His hand starts pumping. “I need to get a few things. I’ll be back,” he grunts. “Don’t touch anything, and for chrissakes, don’t — just don’t.”

He slams the door. Plaster crumbles, leaving a dust shower in his wake. Inching back to the desk is a wobbling balancing trick, and when I get to the chair there’s the distinct feeling that I’ll be here for some time. My face itches. I rub it hard. Lack of sleep is taking its toll.
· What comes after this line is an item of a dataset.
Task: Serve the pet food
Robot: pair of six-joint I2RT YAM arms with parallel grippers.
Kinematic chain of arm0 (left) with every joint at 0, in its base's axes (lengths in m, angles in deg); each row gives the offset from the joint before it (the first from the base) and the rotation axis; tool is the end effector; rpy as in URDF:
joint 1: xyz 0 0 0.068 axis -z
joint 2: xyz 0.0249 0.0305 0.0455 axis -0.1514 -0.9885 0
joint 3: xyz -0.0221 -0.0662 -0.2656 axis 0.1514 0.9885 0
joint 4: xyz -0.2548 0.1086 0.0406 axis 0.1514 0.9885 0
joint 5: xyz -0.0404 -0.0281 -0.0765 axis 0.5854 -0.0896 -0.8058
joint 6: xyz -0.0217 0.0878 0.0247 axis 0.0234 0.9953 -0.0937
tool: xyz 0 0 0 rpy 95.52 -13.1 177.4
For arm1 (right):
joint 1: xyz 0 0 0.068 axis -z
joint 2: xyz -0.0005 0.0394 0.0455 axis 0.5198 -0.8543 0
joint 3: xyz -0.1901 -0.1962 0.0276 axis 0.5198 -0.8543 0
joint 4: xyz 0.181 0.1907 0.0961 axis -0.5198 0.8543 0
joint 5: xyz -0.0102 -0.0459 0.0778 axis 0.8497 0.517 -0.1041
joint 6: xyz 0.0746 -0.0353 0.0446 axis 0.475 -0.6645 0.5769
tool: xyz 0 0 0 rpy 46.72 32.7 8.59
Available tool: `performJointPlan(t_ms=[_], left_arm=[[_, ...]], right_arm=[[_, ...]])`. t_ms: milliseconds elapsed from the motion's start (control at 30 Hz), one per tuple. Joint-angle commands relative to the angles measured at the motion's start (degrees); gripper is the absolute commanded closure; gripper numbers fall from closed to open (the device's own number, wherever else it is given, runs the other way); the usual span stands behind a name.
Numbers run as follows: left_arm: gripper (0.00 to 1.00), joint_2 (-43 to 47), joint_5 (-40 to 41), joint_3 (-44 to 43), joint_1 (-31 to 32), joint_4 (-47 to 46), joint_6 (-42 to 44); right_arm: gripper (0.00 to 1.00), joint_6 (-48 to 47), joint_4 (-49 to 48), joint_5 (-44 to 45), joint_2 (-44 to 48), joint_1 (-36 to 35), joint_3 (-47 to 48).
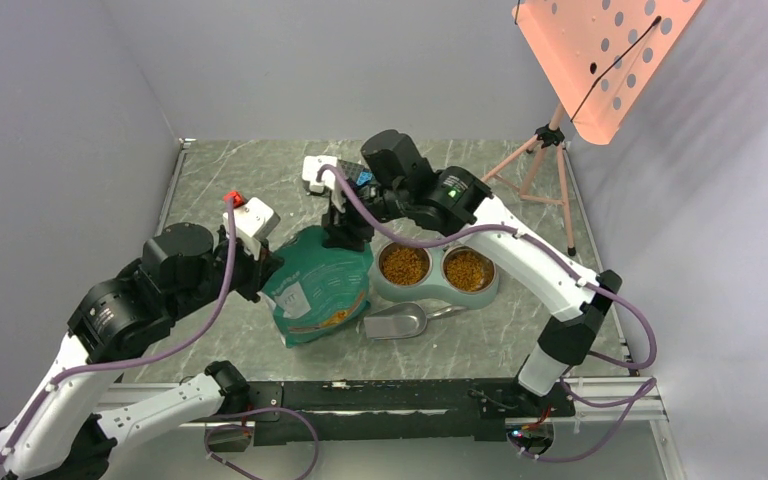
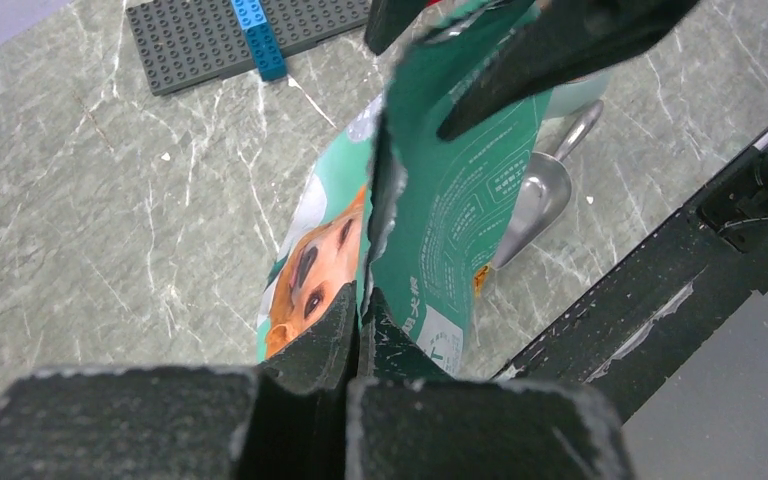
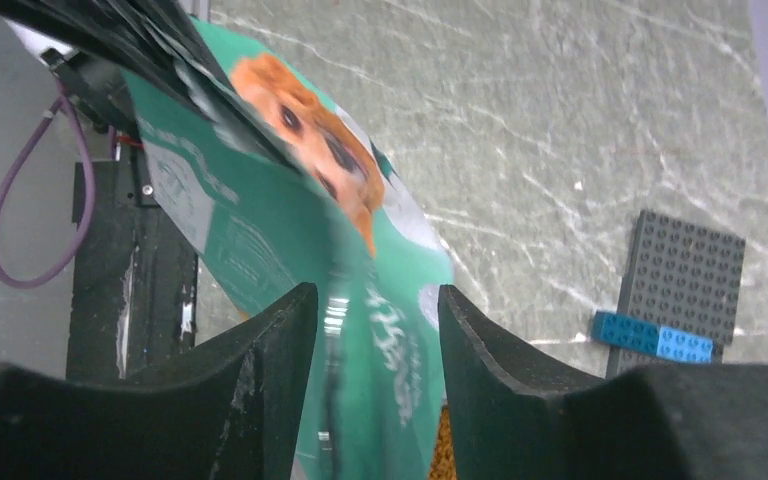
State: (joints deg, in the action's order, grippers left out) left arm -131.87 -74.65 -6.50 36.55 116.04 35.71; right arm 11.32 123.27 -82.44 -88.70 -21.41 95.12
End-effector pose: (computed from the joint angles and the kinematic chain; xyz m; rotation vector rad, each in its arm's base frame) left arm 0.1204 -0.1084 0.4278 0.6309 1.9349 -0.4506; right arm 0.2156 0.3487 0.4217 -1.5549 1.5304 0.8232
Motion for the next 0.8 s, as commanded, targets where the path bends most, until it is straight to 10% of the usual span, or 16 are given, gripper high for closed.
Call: performJointPlan(t_ms=[0,133,267,367,533,633,767], left_arm=[[1.00,1.62,-3.05,-0.34,0.01,-3.78,-0.28],[1.00,2.06,-3.14,-0.13,-0.04,-4.47,-0.73],[0.71,2.78,1.70,-0.63,0.00,-0.30,-2.50],[0.69,4.12,3.76,0.47,0.01,1.75,-3.04],[1.00,5.45,5.75,1.68,-0.01,1.58,-2.46],[1.00,5.94,3.96,1.66,-0.01,-0.60,-0.49],[1.00,6.84,-0.33,2.13,0.01,-4.03,1.74]], right_arm=[[0.47,-1.95,1.45,4.87,-3.44,-5.14,7.40],[0.55,-2.85,2.75,6.29,-6.51,-6.71,11.80],[1.00,-3.93,2.46,11.50,-5.55,-6.24,10.58],[1.00,-4.64,2.28,11.48,-2.93,-4.84,7.67],[1.00,-5.62,3.57,10.44,-0.93,-3.49,5.52],[1.00,-5.66,4.22,9.91,-0.48,-3.42,5.03],[0.57,-5.08,4.16,7.11,-2.20,-4.57,7.11]])
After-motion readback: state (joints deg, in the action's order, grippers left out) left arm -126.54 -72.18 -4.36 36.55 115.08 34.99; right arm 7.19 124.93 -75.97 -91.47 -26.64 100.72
I spend the next hour and a half bouncing through genealogy websites. At last, a name pops up among a record of marriage ceremonies performed in a Philadelphia church. Among a column of names one sticks out, highlighted in yellow. At the sight of it I gasp. Ryzhkova. Katerina Ryzhkova was wed to a Benno Koenig. Madame Ryzhkova’s daughter and the Koenig from the book. If there’s one thing I’ve learned from my research it’s that my parents were the exception, not the rule; circus performers tend to marry each other. I can hear Frank loading and unloading things from his truck, a beaten-up flatbed made of rust. He soon pulls out of the driveway, leaving me to work in silence. Their marriage leads me on a search for children, which does not disappoint. Within two years of marrying, the Koenigs had a daughter, Greta. Greta Koenig proves something of a dead end, turning up no records after 1824. In fact, the Koenigs seem to disappear. I dash off an email to Shoreham’s reference librarian, asking Raina if she wouldn’t mind searching for marriage or death records for Greta Koenig. She has a sweet spot for genealogy, her family being one of the oldest on the east end. On a whim I ask her to search for Greta Ryzhkova as well. Performers can be funny about names; if Ryzhkova was a bigger draw than Koenig, it’s possible Greta went by her mother’s name. I go back to the book. While the portraits almost certainly belonged to the fortune-teller Ryzhkova, the curtains have no purchase record; they appear only in drawings and notes on a cage for a Wild Boy. Nothing indicates how or why any of them would wind up in Frank’s possession and there’s no mention of what caused such substantial damage to the book. I’m missing things, in part due to Enola. All the cards. The Tenets of the Oracle should refresh my memory as to what she destroyed. But The Tenets’ pictures are different, flatter somehow, and less sinister; they read like stained glass, whereas the pictures Enola ruined were a shattered mirror.

Frank returns, his truck rattling as it pulls into the gravel driveway. Before I can hobble to him, he’s already set up a sawhorse on the beach grass that passes for my lawn. I get closer and hear a string of swears. He stops when he sees me. It’s clearly an effort.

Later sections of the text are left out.